Work to be completed: From the first line to the last, please print the entries exactly, omitting pictures.
=== Dataset entries ===
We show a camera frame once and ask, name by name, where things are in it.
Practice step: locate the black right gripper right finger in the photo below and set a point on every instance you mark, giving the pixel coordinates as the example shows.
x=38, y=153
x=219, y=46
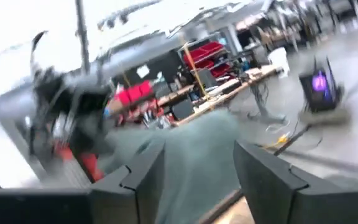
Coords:
x=275, y=193

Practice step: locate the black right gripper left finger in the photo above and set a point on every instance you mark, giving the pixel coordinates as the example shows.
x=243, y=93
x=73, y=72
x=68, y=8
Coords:
x=135, y=193

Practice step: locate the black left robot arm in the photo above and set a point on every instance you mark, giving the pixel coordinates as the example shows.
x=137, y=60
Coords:
x=51, y=90

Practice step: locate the red plastic object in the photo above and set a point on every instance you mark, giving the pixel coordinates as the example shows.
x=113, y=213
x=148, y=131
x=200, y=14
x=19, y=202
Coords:
x=92, y=168

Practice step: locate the black monitor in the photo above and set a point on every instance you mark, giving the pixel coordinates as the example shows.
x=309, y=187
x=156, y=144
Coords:
x=182, y=109

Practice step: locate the red storage bin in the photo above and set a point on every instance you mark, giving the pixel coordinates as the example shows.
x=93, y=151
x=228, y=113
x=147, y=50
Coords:
x=211, y=46
x=134, y=93
x=145, y=88
x=123, y=98
x=194, y=55
x=221, y=71

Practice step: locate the long wooden workbench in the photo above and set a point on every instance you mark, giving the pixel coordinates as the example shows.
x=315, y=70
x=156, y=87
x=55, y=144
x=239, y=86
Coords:
x=216, y=101

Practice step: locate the black computer purple light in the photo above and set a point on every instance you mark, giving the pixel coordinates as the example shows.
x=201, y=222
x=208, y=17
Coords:
x=319, y=90

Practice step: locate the white bin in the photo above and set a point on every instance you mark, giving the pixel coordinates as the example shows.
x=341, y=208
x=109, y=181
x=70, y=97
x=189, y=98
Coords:
x=279, y=60

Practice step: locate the black vertical pole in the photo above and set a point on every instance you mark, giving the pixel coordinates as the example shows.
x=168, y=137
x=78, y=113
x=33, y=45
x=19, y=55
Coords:
x=82, y=37

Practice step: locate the black aluminium table frame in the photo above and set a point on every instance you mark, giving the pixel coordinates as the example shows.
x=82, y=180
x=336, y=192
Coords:
x=219, y=207

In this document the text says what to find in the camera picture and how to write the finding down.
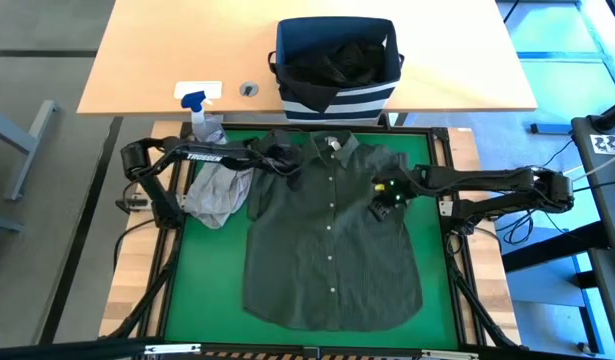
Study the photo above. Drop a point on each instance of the white paper with markers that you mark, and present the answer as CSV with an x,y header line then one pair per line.
x,y
607,144

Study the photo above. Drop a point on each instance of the grey heathered t-shirt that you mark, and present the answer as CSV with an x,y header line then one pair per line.
x,y
217,195

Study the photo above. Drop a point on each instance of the dark green garment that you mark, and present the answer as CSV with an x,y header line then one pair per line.
x,y
332,240

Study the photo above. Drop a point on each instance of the navy white striped laundry bin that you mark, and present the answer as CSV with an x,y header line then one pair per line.
x,y
337,107

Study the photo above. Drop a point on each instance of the clear spray bottle blue trigger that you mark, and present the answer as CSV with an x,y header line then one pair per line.
x,y
207,127

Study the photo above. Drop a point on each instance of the black garment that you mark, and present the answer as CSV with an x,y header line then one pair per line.
x,y
332,65

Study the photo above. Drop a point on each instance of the grey metal desk leg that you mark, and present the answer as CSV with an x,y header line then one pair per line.
x,y
27,145

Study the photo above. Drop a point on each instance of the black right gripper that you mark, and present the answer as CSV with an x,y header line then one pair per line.
x,y
394,187

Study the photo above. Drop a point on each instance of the light wooden desk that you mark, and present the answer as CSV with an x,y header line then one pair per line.
x,y
187,45

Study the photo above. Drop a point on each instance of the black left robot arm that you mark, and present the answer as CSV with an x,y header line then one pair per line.
x,y
157,160

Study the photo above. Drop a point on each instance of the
===
Output of the exercise:
We show a camera frame once and ask, name by name, where things are in it.
Practice step: locate the black right gripper right finger in the photo below and set a point on every instance you mark, giving the pixel coordinates as the example shows.
x=38, y=153
x=219, y=46
Coords:
x=275, y=193

Practice step: locate the black right gripper left finger in the photo above and set a point on every instance you mark, giving the pixel coordinates as the example shows.
x=243, y=93
x=73, y=72
x=68, y=8
Coords:
x=135, y=193

Practice step: locate the black left robot arm in the photo above and set a point on every instance you mark, giving the pixel coordinates as the example shows.
x=137, y=60
Coords:
x=51, y=90

Practice step: locate the red plastic object in the photo above and set a point on every instance you mark, giving the pixel coordinates as the example shows.
x=113, y=213
x=148, y=131
x=200, y=14
x=19, y=202
Coords:
x=92, y=168

Practice step: locate the black monitor in the photo above and set a point on every instance you mark, giving the pixel coordinates as the example shows.
x=309, y=187
x=156, y=144
Coords:
x=182, y=109

Practice step: locate the red storage bin in the photo above and set a point on every instance you mark, giving the pixel coordinates as the example shows.
x=93, y=151
x=228, y=113
x=147, y=50
Coords:
x=211, y=46
x=134, y=93
x=145, y=88
x=123, y=98
x=194, y=55
x=221, y=71

Practice step: locate the long wooden workbench in the photo above and set a point on every instance you mark, giving the pixel coordinates as the example shows.
x=315, y=70
x=156, y=87
x=55, y=144
x=239, y=86
Coords:
x=216, y=101

Practice step: locate the black computer purple light in the photo above and set a point on every instance you mark, giving the pixel coordinates as the example shows.
x=201, y=222
x=208, y=17
Coords:
x=319, y=90

Practice step: locate the white bin in the photo above and set a point on every instance you mark, giving the pixel coordinates as the example shows.
x=341, y=208
x=109, y=181
x=70, y=97
x=189, y=98
Coords:
x=279, y=60

Practice step: locate the black vertical pole in the photo above and set a point on every instance you mark, giving the pixel coordinates as the example shows.
x=168, y=137
x=78, y=113
x=33, y=45
x=19, y=55
Coords:
x=82, y=37

Practice step: locate the black aluminium table frame in the photo above and set a point on every instance you mark, giving the pixel coordinates as the example shows.
x=82, y=180
x=336, y=192
Coords:
x=219, y=207

In this document the text says what to find in the camera picture and how to write the finding down.
Study the photo above. Drop a point on each instance of the white paper with markers that you mark, and present the answer as CSV with an x,y header line then one pair per line.
x,y
607,144

Study the photo above. Drop a point on each instance of the grey heathered t-shirt that you mark, and present the answer as CSV with an x,y header line then one pair per line.
x,y
217,195

Study the photo above. Drop a point on each instance of the dark green garment that you mark, and present the answer as CSV with an x,y header line then one pair per line.
x,y
332,240

Study the photo above. Drop a point on each instance of the navy white striped laundry bin that you mark, and present the answer as CSV with an x,y header line then one pair per line.
x,y
337,107

Study the photo above. Drop a point on each instance of the clear spray bottle blue trigger that you mark, and present the answer as CSV with an x,y header line then one pair per line.
x,y
207,127

Study the photo above. Drop a point on each instance of the black garment that you mark, and present the answer as CSV with an x,y header line then one pair per line.
x,y
332,65

Study the photo above. Drop a point on each instance of the grey metal desk leg that you mark, and present the answer as CSV with an x,y header line then one pair per line.
x,y
27,145

Study the photo above. Drop a point on each instance of the black right gripper that you mark, and present the answer as CSV with an x,y header line then one pair per line.
x,y
394,187

Study the photo above. Drop a point on each instance of the light wooden desk that you mark, and present the answer as CSV with an x,y header line then one pair per line.
x,y
187,45

Study the photo above. Drop a point on each instance of the black left robot arm that you mark, and present the answer as CSV with an x,y header line then one pair per line.
x,y
157,160

Study the photo above. Drop a point on each instance of the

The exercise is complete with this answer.